Why we use Open-Telemetry

At MadeCurious we are starting to roll Open-Telemetry out across our applications. The initial driver for this was after we started reviewing observability platforms, which was driven by a desire to have a central location for logs, metrics, and monitoring. We discovered as part of this review that most, if not all, of the vendors were moving to support OTEL as a means of gathering and collecting signals.

Given that we could replace the functionality of the multiple systems that we were using previously with a single one, and use a vendor-neutral tool, we saw this as a signal (pun intended) that we should adopt OTEL as our preferred choice.

But wait, what is Open-Telemetry?

Open-Telemetry is an observability framework and toolkit that allows application developers to generate signals to report on the health and status of distributed applications. These signals are generated using instrumentation from the API and SDK for the language that is used to write the application. There are also signals that are collected from other sources like, but not limited to, OS metrics and logs.

The signals that OTEL generates are

  • Metrics
  • Logs
  • Traces

These are broadly defined as the 3 pillars of observability.

Metrics

These represent the state of the application, or system at the time that they are generated. By collecting and aggregating them over time we can build up a picture of the behaviour of that that metric represents.

Because metrics can represent different states they need to have a type which best reflects their use; for example in a car the speedometer is a gauge that can go up and down, the odometer is a counter of Km the vehicle has travelled. With OTEL there is another type of metric that is available, the histogram, which is used to count the distribution of values over a number of buckets.

Logs

A log is a timestamped record of information about a system. With OTEL these logs can be enhanced with additional information to allow the events to be cross-linked or correlated, this allows us to be able to look at all the events for a single request from an end-user for example.

Traces

Traces are similar to logs, but they have more contextual information and also collect state and latency/duration. A trace is constructed from many smaller units called spans which are correlated by a parent child relationship. Traces are expensive in that they are big picture records of how a request moved through a system. However, with this cost comes a more complete view of the state and behaviour of that system.

So why Open-Telemetry

The why depends on the lens that you look through with regard to the applications that we write and maintain.

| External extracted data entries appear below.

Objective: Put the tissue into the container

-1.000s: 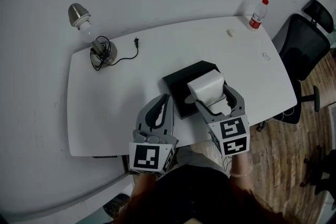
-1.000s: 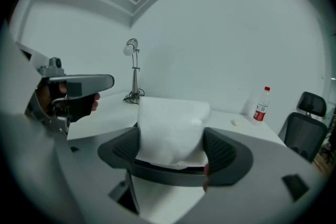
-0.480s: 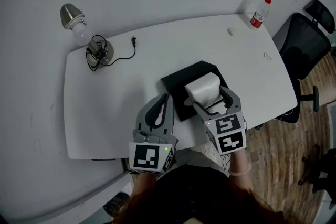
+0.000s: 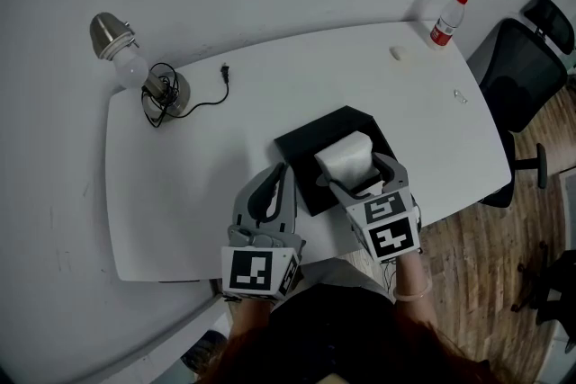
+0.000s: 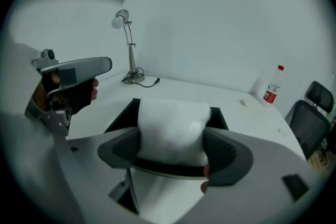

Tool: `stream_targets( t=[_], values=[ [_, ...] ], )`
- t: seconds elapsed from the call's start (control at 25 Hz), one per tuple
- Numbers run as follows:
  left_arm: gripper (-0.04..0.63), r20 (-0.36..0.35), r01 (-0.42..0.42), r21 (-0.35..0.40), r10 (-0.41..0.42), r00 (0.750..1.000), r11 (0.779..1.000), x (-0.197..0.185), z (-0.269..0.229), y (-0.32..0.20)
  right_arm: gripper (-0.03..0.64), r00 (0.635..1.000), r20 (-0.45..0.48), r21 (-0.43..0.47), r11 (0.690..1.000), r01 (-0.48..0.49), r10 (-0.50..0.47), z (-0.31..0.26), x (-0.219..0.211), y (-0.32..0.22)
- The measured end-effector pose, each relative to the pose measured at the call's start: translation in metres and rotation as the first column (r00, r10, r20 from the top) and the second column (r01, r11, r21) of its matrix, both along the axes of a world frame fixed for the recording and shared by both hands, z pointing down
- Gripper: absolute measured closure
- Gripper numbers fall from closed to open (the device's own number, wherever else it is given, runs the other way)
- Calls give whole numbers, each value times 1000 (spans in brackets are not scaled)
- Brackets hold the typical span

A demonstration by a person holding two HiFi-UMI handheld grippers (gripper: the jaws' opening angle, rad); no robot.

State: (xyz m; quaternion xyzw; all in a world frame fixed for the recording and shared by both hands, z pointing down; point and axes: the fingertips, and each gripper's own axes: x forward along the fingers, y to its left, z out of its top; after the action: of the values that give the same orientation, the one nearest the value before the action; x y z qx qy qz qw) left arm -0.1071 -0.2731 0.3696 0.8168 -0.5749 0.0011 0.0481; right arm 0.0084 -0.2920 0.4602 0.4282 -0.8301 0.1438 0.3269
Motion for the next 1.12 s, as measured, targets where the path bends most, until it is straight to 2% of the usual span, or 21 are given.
stream_targets(
  t=[1.12],
  values=[
    [556, -46, 8, -39, -9, 999, 999, -8, 18, -16, 227, 992, -118, -199, 980, 9, -33, 29, -1, -3]
  ],
)
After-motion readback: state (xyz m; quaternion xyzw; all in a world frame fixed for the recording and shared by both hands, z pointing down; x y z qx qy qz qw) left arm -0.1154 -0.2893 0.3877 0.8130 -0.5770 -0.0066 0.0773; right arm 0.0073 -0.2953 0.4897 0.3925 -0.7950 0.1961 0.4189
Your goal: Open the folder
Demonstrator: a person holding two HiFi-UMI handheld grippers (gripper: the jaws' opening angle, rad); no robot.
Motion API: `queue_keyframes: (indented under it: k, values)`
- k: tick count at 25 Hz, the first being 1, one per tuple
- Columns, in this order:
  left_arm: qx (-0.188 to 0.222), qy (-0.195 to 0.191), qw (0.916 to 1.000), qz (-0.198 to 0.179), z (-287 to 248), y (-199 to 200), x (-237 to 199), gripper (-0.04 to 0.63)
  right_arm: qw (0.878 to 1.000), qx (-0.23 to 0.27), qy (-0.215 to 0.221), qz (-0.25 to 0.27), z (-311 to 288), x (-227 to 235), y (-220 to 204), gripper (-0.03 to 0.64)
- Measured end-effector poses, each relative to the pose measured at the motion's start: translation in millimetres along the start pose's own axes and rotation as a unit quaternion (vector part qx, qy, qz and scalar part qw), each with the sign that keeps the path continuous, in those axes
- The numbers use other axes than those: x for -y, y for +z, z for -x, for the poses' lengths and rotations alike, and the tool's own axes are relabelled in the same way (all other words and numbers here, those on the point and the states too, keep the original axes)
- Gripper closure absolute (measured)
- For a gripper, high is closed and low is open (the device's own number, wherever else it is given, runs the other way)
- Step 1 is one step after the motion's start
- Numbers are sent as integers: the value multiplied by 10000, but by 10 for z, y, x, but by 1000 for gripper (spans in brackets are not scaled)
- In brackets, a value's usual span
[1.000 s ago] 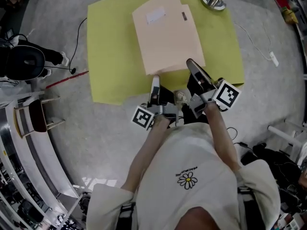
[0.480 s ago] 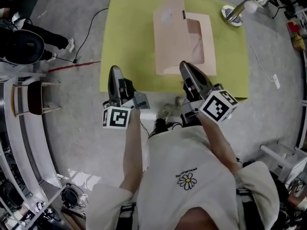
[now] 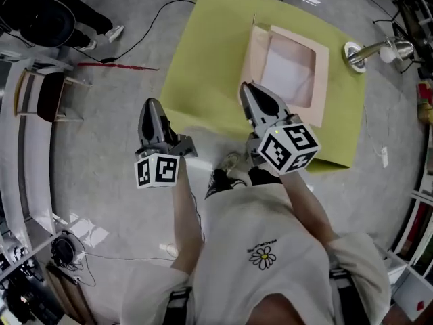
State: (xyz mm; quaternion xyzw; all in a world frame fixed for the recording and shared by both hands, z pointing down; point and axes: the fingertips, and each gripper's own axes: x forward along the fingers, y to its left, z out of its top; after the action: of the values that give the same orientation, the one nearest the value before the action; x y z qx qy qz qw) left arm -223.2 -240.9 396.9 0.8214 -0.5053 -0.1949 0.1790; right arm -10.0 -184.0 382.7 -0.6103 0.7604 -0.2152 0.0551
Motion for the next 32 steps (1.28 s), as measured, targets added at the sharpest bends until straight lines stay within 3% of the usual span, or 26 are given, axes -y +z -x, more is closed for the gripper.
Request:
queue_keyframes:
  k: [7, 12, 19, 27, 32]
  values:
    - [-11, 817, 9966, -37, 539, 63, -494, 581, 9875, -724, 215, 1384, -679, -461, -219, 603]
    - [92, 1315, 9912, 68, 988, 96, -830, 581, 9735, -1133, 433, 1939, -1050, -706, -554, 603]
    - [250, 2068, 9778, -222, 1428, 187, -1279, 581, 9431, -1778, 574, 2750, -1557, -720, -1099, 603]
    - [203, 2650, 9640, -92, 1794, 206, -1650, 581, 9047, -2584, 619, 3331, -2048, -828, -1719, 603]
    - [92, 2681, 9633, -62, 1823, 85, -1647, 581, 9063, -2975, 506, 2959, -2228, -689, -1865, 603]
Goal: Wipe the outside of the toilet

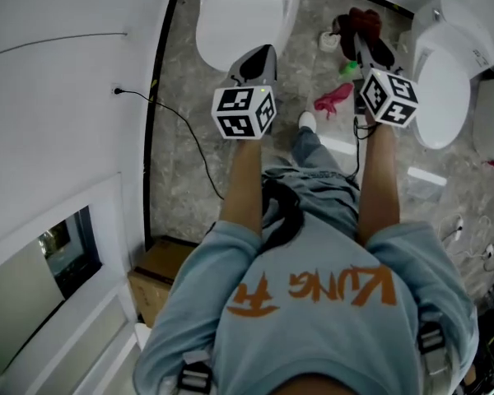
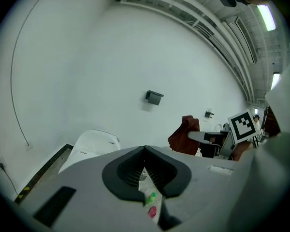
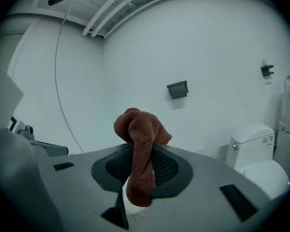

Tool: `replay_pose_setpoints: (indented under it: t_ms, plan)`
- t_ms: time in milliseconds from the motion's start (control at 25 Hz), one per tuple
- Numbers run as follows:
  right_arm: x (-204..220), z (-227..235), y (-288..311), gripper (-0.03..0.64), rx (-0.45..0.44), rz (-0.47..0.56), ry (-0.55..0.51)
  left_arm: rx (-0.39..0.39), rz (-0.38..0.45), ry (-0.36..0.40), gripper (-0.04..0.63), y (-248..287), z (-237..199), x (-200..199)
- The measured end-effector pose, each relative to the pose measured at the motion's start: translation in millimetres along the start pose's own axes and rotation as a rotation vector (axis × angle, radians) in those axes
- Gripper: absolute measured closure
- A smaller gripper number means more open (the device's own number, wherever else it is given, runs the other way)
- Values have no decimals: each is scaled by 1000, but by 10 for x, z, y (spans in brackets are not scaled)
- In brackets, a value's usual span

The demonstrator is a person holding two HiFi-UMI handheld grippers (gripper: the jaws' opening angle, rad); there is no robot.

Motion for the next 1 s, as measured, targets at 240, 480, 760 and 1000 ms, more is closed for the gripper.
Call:
replay_pose_setpoints:
  t_ms: [240,480,760,1000]
  plan:
    - [165,102,289,528,-20,-54,3,-25,-58,-50,594,292,-124,140]
    - [692,143,613,528,-16,-160,25,-82,-183,-96,593,555,-414,622]
    - [1468,176,821,528,-34,-293,47,-104,-292,-146,592,898,-557,1229]
    - [1988,305,945,528,-58,-355,45,-91,-343,-157,594,1152,-517,1649]
Point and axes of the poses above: the fingertips, and each gripper's own axes: y forward along the fingers, z to its right, x out of its underside, the point moved 2 cm from there along -y, backward along the fingers, and after that the axes turned 6 degrees about -x, right-handed, at the moved point
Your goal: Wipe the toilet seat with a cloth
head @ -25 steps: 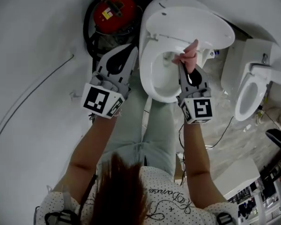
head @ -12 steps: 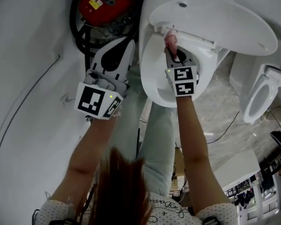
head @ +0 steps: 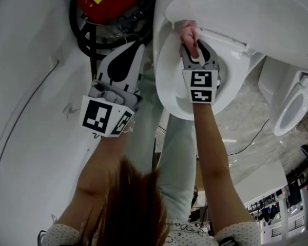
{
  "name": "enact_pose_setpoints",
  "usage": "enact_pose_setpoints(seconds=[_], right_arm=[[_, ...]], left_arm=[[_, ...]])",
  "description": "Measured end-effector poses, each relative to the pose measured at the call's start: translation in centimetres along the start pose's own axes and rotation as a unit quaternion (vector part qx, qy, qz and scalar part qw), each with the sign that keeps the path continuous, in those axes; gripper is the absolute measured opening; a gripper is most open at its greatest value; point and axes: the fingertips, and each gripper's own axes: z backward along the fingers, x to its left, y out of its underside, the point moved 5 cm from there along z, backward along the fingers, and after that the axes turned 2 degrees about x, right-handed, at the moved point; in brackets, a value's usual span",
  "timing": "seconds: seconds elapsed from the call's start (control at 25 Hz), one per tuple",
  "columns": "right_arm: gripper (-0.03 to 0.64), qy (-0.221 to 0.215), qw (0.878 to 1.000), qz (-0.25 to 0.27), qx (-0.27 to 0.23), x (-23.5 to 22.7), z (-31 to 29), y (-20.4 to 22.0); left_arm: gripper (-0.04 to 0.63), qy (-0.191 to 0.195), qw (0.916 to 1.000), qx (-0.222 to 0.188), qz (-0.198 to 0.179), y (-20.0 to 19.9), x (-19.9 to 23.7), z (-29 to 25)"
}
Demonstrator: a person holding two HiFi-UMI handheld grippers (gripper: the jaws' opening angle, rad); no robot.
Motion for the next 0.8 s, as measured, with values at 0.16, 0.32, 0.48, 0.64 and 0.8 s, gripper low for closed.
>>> enact_pose_setpoints(seconds=[0.16,0.32,0.48,0.64,0.8], right_arm=[[0.205,0.012,0.999,0.0,-0.052,-0.6,0.9,-1.6],[0.207,0.007,0.997,0.017,-0.079,-0.6,0.6,-3.0],[0.168,0.007,0.996,0.031,-0.089,-0.8,-0.6,-3.9],[0.06,0.016,0.996,0.059,-0.068,-0.8,-2.0,-3.2],[0.049,0.023,0.995,0.068,-0.067,-0.6,-2.3,-2.7]], left_arm=[[0.005,0.003,1.0,0.004,0.002,0.8,-0.1,-0.2],[0.006,0.006,1.0,0.002,0.0,0.8,-0.3,-0.5],[0.005,0.008,1.0,0.002,-0.003,0.6,-0.3,-0.7],[0.005,0.008,0.9999,0.004,-0.005,0.8,-0.2,-0.7],[0.006,0.008,0.9999,0.004,-0.006,1.0,-0.2,-0.5]])
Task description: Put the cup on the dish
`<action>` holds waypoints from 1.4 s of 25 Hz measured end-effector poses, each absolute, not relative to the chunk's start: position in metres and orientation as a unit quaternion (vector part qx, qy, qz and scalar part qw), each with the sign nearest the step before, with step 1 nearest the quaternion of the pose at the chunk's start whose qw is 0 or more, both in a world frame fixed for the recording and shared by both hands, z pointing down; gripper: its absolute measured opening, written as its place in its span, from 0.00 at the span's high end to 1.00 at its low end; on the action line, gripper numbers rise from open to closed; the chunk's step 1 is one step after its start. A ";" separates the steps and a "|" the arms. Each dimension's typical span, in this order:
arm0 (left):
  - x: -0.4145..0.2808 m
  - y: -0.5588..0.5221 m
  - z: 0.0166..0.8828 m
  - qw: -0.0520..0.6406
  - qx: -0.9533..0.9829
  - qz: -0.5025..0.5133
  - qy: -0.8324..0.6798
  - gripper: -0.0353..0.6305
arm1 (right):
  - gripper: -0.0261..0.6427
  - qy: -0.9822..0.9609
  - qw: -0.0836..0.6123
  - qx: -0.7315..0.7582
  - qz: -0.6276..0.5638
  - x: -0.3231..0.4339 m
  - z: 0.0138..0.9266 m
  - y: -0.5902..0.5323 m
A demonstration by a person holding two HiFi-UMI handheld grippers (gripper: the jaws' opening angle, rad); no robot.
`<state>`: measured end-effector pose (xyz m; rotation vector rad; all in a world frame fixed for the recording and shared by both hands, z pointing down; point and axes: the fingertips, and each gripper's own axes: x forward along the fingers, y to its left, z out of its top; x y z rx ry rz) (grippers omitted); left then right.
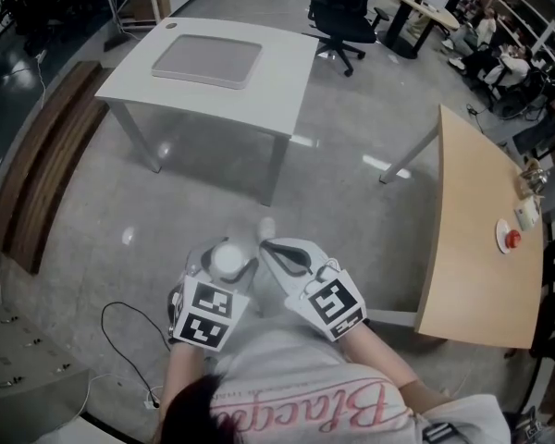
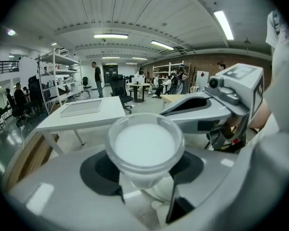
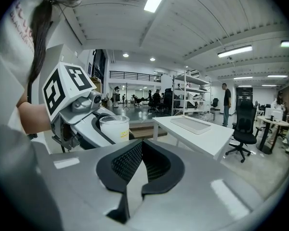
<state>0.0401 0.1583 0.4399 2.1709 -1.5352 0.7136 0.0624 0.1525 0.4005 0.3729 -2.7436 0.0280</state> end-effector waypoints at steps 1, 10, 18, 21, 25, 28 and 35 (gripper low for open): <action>0.040 0.158 0.441 0.194 0.773 0.254 -0.548 0.57 | 0.96 -0.974 0.186 0.131 0.010 0.062 0.402 0.152; 0.017 0.143 0.439 0.199 0.756 0.246 -0.573 0.57 | 0.96 -0.980 0.169 0.106 0.010 0.037 0.403 0.142; -0.005 0.108 0.437 0.197 0.752 0.252 -0.576 0.57 | 0.96 -0.982 0.159 0.104 0.019 0.015 0.401 0.106; -0.009 0.089 0.439 0.200 0.753 0.256 -0.572 0.57 | 0.96 -0.981 0.156 0.109 0.032 0.009 0.400 0.082; -0.022 0.061 0.437 0.198 0.754 0.257 -0.571 0.57 | 0.96 -0.982 0.151 0.110 0.038 -0.006 0.397 0.050; -0.035 0.037 0.433 0.194 0.752 0.255 -0.576 0.57 | 0.96 -0.982 0.151 0.103 0.037 -0.020 0.395 0.029; -0.061 -0.019 0.432 0.203 0.739 0.262 -0.586 0.57 | 0.96 -0.985 0.144 0.090 0.032 -0.047 0.387 -0.032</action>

From a developers view, being able to look at a trace for a failing request and see that the source of that was deep down in the depths of the application stack. And that that view showed them the line or function, and what triggered the failure. Because they are now no longer need to spend significant amounts of time and headspace on investigation it means that they are able to spend more time doing the fun stuff of actually writing code.

From an operational view, being able to collect and aggregate metrics over an extended period of time facilitates the ability to identify trends in behaviour. These trends can then be acted upon to improve many aspects of systems. E.g. identify bottlenecks in a system that can be addressed in such a way that latency is reduced, or that the cost of a system is reduced.

In the early days of adopting OTEL at MadeCurious there was scepticism from some parts as to the benefits. It hasn't taken long for these opinions to be changed.

What reduced the amount of scepticism was when the developers were able to use OTEL to address some long-standing bugs and performance issues that had been lurking for quite some time (read years). Also by being able to bring the metrics, logs, and traces into one back-end are able to reduce the amount of time and effort needed to fingerprint problems that we were unaware of previously.